Moreover, by capturing vast amounts of data, they have been able to convert this valuable resource into lucrative advertising revenues and to enter multiple market segments with digitised products. This has resulted in strong network effects (Parker and Van Alstyne 2005) and high economies of scale and scope (Grant 2016). The ability of the Internet firms to use this data to provide customised products and targeted marketing messages also makes them highly differentiated (micro-segmentation). For example, Amazon uses collaborative filtering software to offer its users customised page views based on past searching habits. The software also permits Amazon to engage in anticipatory marketing by suggesting titles that may appeal to customers. Customers also gain benefits such as being able to obtain more market knowledge for criteria comparison.

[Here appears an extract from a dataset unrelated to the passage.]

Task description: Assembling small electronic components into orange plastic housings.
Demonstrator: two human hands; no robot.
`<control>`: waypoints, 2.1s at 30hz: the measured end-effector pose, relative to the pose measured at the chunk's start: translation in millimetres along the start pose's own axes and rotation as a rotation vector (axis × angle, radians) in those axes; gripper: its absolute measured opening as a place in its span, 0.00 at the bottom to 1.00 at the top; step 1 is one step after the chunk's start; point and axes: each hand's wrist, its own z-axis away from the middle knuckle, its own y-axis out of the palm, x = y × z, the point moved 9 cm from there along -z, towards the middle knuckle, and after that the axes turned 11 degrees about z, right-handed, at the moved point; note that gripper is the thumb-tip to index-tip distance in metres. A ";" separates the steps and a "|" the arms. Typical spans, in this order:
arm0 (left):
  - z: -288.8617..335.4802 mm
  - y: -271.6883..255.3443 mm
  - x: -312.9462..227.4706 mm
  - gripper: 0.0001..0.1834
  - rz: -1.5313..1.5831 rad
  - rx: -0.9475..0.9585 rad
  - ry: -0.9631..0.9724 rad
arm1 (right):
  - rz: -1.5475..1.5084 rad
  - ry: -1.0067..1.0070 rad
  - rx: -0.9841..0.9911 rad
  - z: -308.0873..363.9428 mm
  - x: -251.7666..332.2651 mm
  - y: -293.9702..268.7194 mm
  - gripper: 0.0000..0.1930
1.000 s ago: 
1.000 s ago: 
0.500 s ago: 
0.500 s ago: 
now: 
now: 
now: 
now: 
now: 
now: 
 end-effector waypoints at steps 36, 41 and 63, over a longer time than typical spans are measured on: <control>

These firms also have brands that feature in the global top 100 (Millward Brown 2016) as well as owning large and valuable patent portfolios. Amazon features over 200 million products on its website and guarantees both same-day or next-day delivery at low prices. Alibaba, meanwhile, not only operates as an e-commerce marketplace but it has also entered the financial services and transportation markets i. e. taxi apps. App-based aggregator firms such as Uber and Airbnb are also able to offer highly customised and differentiated services to a large customer base at very low cost. By virtue of not owning fixed assets and being data rich, these new ‘Unicorn’ firms are able to pursue low-cost strategies and differentiate at the same time.
Finally, it is also important to consider the classic work of Michael Treacy and Fred Wiersema (1995) entitled The Discipline of Market Leaders. Similar to Porter’s (1985) original generic strategy theory, Treacy and Wiersema (1995) said that businesses should align their strategic goals along one (and only one) of three value disciplines. These were: cost (operational excellence), constant innovation (product leadership) or customised offerings (customer intimacy). According to Treacy and Wiersema (1995), a failure to specialise in a single value discipline would mean ‘ending up in a muddle’. However, modern data-rich Internet firms are now able to achieve all three value disciplines simultaneously. Through the use of cloud platforms and GPS, digitised content, smartphone apps and customer data, they are able to disrupt markets with new value propositions on all three dimensions. For example, the navigation tools and mapping market was disrupted by Google some years ago. When the
Google Maps Navigation app was introduced (Arrington 2009) it offered virtually all the features of high-end GPS devices (such as Garmin and Tom Tom) and cost nothing (being just another add-on for the free Android operating system). It competed with standalone GPS devices on all three value disciplines (Downes and Nunes 2013). It was also the cost leader, and it continuously updated itself with re-releases, making it the leading innovator. It also offered seamless integration with mobile phone contact lists, the web, e-mail and apps such as Yelp. It, therefore, scored top marks in terms of customer intimacy. This further reinforces the limitations discussed earlier when analysing Porter’s (1985) generic strategy model.